7. The system of claim 1 wherein the means comprises: a second
ejector having: a primary inlet coupled to the heat rejection heat
exchanger to receive the refrigerant second portion from the heat
rejection heat exchanger; a secondary inlet coupled to the first
compressor to receive refrigerant from the first compressor; and an
outlet; and an economizer heat exchanger having: a first leg
coupled to the heat rejection heat exchanger to receive the
refrigerant first portion from the heat rejection heat exchanger;
and a second leg coupled to the second ejector outlet to receive
the second portion.
8. The system of claim 1 further comprising: an expansion device
between the means and the inlet of the first heat absorption heat
exchanger.
9. The system of claim 1 wherein: the system has no other
ejector.
10. The system of claim 1 wherein: the system has no other heat
absorption heat exchanger.
11. The system of claim 1 wherein: the first heat absorption heat
exchanger and the second heat absorption heat exchanger are
positioned so that an airflow is driven by a fan to pass over both
the first heat absorption heat exchanger and the second heat
absorption heat exchanger to provide humidity control for a
conditioned space.
12. The system of claim 1 wherein: refrigerant comprises at least
50% carbon dioxide, by weight.
13. A method for operating the system of claim 1 comprising running
the first and second compressors in a first mode wherein: the
refrigerant is compressed in the first and second compressors;
refrigerant received from the first and second compressors by the
heat rejection heat exchanger rejects heat in the heat rejection
heat exchanger to produce initially cooled refrigerant; the
refrigerant received by the means from the heat rejection heat
exchanger splits into said first portion and said second portion;
the first portion is further split into said first flow received by
the ejector primary inlet and said second flow passed through the
first heat absorption heat exchanger to the ejector secondary
inlet; and the first and second flows merge in the ejector and are
discharged from the ejector outlet and passed through the second
heat absorption heat exchanger to the first compressor.
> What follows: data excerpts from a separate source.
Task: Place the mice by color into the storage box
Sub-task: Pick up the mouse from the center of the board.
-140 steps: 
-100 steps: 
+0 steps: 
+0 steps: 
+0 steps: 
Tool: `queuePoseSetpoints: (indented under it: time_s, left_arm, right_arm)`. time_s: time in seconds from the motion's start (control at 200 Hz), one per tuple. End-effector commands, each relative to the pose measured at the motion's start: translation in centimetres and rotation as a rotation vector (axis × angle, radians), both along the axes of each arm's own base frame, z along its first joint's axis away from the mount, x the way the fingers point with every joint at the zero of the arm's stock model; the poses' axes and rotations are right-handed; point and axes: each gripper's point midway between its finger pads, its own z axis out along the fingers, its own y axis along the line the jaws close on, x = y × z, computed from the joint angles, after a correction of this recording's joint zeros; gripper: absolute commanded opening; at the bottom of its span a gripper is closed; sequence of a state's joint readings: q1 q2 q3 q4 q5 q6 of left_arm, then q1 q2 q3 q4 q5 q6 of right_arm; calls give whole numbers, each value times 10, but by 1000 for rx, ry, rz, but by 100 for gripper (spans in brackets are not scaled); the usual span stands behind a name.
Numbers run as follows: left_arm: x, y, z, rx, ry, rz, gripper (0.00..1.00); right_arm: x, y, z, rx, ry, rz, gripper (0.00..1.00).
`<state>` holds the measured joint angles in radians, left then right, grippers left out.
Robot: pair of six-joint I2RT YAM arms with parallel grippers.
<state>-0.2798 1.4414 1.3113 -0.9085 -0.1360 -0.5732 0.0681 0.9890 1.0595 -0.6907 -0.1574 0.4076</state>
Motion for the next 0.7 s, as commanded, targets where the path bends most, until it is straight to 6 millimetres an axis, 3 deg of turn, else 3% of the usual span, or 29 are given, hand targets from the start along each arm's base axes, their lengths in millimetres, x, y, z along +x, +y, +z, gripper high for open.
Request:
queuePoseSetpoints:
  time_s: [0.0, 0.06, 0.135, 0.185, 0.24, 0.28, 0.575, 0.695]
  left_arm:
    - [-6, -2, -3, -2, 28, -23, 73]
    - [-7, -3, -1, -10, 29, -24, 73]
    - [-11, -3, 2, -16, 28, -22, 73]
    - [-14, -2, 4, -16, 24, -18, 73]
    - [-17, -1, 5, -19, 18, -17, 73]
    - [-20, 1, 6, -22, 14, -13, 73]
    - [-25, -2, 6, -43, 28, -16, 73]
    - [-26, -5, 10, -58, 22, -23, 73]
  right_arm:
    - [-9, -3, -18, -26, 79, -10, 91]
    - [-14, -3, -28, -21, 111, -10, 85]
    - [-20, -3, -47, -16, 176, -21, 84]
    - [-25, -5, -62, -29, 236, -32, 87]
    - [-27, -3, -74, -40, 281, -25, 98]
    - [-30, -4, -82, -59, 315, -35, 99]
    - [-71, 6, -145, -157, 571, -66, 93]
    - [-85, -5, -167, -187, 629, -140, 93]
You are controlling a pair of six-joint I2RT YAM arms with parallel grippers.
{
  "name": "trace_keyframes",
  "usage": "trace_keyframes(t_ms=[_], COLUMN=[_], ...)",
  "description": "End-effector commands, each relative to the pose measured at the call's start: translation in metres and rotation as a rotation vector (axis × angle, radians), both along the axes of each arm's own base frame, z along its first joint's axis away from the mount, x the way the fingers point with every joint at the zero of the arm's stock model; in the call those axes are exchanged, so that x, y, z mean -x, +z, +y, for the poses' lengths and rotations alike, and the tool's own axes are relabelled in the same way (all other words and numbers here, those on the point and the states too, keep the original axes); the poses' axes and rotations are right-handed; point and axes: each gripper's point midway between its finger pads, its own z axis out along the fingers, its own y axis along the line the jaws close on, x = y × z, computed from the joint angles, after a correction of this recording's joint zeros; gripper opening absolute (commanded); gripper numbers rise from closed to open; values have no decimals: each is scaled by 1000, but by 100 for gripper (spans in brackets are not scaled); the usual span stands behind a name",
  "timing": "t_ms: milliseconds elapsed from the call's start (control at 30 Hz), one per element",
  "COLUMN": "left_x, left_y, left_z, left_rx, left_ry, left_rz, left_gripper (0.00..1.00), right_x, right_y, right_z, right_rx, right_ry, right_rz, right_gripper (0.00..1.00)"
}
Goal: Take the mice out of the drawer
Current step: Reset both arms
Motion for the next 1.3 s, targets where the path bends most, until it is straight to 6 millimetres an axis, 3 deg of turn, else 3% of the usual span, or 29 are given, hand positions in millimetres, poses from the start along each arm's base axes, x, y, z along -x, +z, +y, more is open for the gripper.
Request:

14. The method of claim 13 wherein: the flow from the heat
rejection heat exchanger is supercritical, the second portion of
the first flow is mostly sub-critical vapor, and the first portion
of the first flow is mostly sub-critical liquid.
15. The method of claim 13 wherein: operation in the first mode is
controlled by a controller programmed to control operation of the
ejector, the first and second compressors, a controllable expansion
device between the liquid outlet and the first heat absorption heat
exchanger, and a controllable expansion device between the heat
rejection heat exchanger and a flash tank of the means so as to
optimize system efficiency; the expansion device controls the
superheat of the refrigerant at the exit of the first heat
absorption heat exchanger; the ejector controls the superheat of
the refrigerant at the exit of the second heat absorption heat
exchanger; and the expansion device controls the state at the exit
of the heat rejection heat exchanger.
16. The method of claim 15 wherein: the first heat absorption heat
exchanger and second heat absorption heat exchanger are positioned
so that an airflow passes over both in series; and the controller
is programmed to control humidity of the airflow.
17. The system of claim 1 wherein: the first compressor and the
second compressor discharge in parallel to a discharge line.
18. The system of claim 1 wherein: refrigerant discharged by the
first compressor and second compressor mix at different respective
enthalpies, with the first compressor discharging at a higher
enthalpy than the second compressor.
19. A system comprising: a first compressor and a second
compressor, wherein respective speeds of the first compressor and
second compressor are independently controllable; a heat rejection
heat exchanger coupled to the first and second compressors to
receive refrigerant compressed by the compressors; means for
receiving refrigerant from the heat rejection heat exchanger and
reducing an enthalpy of a first portion of the received refrigerant
while increasing an enthalpy of a second portion, said second
portion being returned to the second compressor; an ejector having:
a primary inlet coupled to the means to receive a first flow of the
reduced enthalpy refrigerant; a secondary inlet; and an outlet
coupled to the first compressor to return refrigerant to the first
compressor; a first heat absorption heat exchanger coupled to the
means to receive a second flow of the reduced enthalpy refrigerant
and upstream of the secondary inlet of the ejector; and a second
heat absorption heat exchanger between the outlet of the ejector
and the first compressor, wherein the means comprises: a second
ejector having: a primary inlet coupled to the heat rejection heat
exchanger to receive the refrigerant second portion from the heat
rejection heat exchanger; a secondary inlet coupled to the first
compressor to receive refrigerant from the first compressor; and an
outlet; and an economizer heat exchanger having: a first leg
coupled to the heat rejection heat exchanger to receive the
refrigerant first portion from the heat rejection heat exchanger;
and a second leg coupled to the second ejector outlet to receive
the second portion.
Description
BACKGROUND
The present disclosure relates to refrigeration. More particularly,
it relates to ejector refrigeration systems.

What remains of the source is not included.